■ RECORDED INFORMATION
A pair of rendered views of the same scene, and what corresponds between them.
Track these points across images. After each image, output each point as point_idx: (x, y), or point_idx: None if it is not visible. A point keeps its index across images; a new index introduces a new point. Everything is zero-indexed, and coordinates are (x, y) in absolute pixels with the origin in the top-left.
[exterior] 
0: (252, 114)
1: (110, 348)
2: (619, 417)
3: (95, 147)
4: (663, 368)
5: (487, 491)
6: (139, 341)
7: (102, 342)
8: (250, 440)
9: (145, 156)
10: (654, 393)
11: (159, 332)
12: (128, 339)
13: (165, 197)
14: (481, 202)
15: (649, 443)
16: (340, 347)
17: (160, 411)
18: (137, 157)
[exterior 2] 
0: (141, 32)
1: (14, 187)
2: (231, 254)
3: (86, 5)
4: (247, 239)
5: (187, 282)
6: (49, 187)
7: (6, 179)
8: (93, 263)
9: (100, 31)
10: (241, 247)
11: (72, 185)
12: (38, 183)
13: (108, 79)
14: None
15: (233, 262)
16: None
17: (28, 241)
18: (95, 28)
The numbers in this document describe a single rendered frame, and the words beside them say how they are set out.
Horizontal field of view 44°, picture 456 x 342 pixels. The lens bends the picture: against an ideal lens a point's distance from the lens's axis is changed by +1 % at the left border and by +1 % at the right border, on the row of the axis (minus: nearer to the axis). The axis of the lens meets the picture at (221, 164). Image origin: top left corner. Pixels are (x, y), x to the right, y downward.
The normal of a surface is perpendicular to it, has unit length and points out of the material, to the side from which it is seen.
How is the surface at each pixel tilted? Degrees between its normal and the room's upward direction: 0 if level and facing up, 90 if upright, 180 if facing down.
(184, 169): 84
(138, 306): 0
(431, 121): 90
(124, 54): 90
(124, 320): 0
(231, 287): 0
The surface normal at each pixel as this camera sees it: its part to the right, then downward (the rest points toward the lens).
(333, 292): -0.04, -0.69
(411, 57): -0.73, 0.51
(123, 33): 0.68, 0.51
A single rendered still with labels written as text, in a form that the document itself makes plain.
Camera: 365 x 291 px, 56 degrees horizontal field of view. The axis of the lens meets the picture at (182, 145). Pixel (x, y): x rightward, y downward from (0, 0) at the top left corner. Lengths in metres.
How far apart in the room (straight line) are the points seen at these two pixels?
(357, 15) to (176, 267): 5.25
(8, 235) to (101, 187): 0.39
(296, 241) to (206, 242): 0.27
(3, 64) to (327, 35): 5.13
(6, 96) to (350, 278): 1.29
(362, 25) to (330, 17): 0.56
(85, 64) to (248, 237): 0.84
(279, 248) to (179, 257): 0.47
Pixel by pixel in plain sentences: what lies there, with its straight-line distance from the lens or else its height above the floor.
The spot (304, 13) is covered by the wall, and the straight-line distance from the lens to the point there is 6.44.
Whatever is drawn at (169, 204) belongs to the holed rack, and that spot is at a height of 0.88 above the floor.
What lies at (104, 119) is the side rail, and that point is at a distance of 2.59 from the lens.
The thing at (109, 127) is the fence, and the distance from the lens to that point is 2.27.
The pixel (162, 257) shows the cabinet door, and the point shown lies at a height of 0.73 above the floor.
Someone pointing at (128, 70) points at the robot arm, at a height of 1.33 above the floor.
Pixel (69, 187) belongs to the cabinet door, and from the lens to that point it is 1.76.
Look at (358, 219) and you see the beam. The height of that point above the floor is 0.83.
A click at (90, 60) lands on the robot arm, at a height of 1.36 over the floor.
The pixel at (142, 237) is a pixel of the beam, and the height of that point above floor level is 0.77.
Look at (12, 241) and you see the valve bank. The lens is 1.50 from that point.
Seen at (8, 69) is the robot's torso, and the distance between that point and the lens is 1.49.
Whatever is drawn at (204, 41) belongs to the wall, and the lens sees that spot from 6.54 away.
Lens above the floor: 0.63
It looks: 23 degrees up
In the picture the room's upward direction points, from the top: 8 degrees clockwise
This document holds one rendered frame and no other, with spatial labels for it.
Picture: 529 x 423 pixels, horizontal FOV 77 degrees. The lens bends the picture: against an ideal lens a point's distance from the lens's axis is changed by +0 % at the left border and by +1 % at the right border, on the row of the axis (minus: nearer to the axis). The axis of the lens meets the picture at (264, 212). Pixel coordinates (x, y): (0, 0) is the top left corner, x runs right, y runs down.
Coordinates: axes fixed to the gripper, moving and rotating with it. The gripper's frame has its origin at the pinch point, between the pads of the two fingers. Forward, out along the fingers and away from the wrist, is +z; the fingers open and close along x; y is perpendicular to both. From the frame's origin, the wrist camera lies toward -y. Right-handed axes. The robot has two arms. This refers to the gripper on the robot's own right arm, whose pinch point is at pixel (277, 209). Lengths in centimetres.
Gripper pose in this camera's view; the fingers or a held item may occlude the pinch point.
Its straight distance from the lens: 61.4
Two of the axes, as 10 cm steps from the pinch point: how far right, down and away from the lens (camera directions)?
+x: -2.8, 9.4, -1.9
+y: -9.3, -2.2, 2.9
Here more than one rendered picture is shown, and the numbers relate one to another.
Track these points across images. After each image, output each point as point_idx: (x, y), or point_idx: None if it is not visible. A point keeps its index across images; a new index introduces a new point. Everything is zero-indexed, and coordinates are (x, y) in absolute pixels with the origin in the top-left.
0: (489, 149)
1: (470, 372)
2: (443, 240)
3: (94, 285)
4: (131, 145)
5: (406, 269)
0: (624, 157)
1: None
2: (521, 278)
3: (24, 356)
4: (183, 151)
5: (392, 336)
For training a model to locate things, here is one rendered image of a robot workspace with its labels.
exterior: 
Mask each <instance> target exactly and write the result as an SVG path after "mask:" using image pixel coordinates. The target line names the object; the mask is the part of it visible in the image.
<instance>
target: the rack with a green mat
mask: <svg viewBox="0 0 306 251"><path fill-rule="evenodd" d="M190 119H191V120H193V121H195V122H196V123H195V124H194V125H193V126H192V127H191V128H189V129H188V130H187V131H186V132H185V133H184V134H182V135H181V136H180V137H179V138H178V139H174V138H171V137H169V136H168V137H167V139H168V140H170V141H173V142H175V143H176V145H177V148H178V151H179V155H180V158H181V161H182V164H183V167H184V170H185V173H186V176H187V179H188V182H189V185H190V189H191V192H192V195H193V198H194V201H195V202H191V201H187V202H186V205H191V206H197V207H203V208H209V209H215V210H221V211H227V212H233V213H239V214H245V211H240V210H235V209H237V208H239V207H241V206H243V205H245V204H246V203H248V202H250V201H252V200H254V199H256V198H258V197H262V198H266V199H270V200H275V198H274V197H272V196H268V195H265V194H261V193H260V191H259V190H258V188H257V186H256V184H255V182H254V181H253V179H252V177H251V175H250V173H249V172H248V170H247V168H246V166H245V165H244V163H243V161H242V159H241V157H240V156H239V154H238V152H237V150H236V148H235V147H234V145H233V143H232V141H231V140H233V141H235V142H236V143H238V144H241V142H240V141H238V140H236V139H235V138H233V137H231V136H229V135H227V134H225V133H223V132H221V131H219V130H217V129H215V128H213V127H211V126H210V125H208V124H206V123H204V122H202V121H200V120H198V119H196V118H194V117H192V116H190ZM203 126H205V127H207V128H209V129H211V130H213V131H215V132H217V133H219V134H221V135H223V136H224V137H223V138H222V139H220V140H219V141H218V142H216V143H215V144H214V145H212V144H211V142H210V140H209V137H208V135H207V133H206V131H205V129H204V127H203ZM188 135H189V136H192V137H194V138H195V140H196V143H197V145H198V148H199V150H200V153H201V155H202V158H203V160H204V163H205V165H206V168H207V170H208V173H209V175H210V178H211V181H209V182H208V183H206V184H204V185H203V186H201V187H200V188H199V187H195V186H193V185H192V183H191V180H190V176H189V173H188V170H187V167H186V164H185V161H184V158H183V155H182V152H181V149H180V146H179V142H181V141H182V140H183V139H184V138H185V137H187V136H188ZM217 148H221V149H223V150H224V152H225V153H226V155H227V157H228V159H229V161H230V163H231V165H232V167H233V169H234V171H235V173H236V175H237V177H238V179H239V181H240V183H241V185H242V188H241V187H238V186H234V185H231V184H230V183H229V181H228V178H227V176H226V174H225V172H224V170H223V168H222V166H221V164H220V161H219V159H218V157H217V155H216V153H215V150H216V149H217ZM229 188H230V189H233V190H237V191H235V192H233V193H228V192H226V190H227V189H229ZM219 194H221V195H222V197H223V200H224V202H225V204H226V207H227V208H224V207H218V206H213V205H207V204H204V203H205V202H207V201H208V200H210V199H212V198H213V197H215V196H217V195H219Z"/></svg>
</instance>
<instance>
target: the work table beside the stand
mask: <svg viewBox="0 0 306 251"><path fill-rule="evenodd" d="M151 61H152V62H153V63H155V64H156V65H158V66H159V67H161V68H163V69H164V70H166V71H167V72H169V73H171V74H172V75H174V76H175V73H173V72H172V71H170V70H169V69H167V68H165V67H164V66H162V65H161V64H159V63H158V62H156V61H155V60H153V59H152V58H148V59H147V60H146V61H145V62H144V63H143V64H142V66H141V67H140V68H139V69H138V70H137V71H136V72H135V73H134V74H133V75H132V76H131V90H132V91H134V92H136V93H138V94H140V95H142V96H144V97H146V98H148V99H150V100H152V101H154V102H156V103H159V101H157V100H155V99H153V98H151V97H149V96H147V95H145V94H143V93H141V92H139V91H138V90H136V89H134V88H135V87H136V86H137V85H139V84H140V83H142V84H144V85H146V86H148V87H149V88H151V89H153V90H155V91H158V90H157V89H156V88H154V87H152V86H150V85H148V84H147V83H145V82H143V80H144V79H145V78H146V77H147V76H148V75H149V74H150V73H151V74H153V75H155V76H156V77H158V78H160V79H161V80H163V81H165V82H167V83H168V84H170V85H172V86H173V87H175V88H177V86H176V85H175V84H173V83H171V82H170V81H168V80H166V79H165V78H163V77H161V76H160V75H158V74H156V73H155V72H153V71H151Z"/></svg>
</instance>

■ INSTRUCTIONS FOR THE TASK
Would you retype the lines above from the one with "Pixel (69, 187)" down to the one with "Here more than", word for word, both ends included and no other lines?

■ SOLUTION
Pixel (69, 187) belongs to the cabinet door, and from the lens to that point it is 1.76.
Look at (358, 219) and you see the beam. The height of that point above the floor is 0.83.
A click at (90, 60) lands on the robot arm, at a height of 1.36 over the floor.
The pixel at (142, 237) is a pixel of the beam, and the height of that point above floor level is 0.77.
Look at (12, 241) and you see the valve bank. The lens is 1.50 from that point.
Seen at (8, 69) is the robot's torso, and the distance between that point and the lens is 1.49.
Whatever is drawn at (204, 41) belongs to the wall, and the lens sees that spot from 6.54 away.
Lens above the floor: 0.63
It looks: 23 degrees up
In the picture the room's upward direction points, from the top: 8 degrees clockwise
This document holds one rendered frame and no other, with spatial labels for it.
Picture: 529 x 423 pixels, horizontal FOV 77 degrees. The lens bends the picture: against an ideal lens a point's distance from the lens's axis is changed by +0 % at the left border and by +1 % at the right border, on the row of the axis (minus: nearer to the axis). The axis of the lens meets the picture at (264, 212). Pixel coordinates (x, y): (0, 0) is the top left corner, x runs right, y runs down.
Coordinates: axes fixed to the gripper, moving and rotating with it. The gripper's frame has its origin at the pinch point, between the pads of the two fingers. Forward, out along the fingers and away from the wrist, is +z; the fingers open and close along x; y is perpendicular to both. From the frame's origin, the wrist camera lies toward -y. Right-handed axes. The robot has two arms. This refers to the gripper on the robot's own right arm, whose pinch point is at pixel (277, 209). Lengths in centimetres.
Gripper pose in this camera's view; the fingers or a held item may occlude the pinch point.
Its straight distance from the lens: 61.4
Two of the axes, as 10 cm steps from the pinch point: how far right, down and away from the lens (camera directions)?
+x: -2.8, 9.4, -1.9
+y: -9.3, -2.2, 2.9
Here more than one rendered picture is shown, and the numbers relate one to another.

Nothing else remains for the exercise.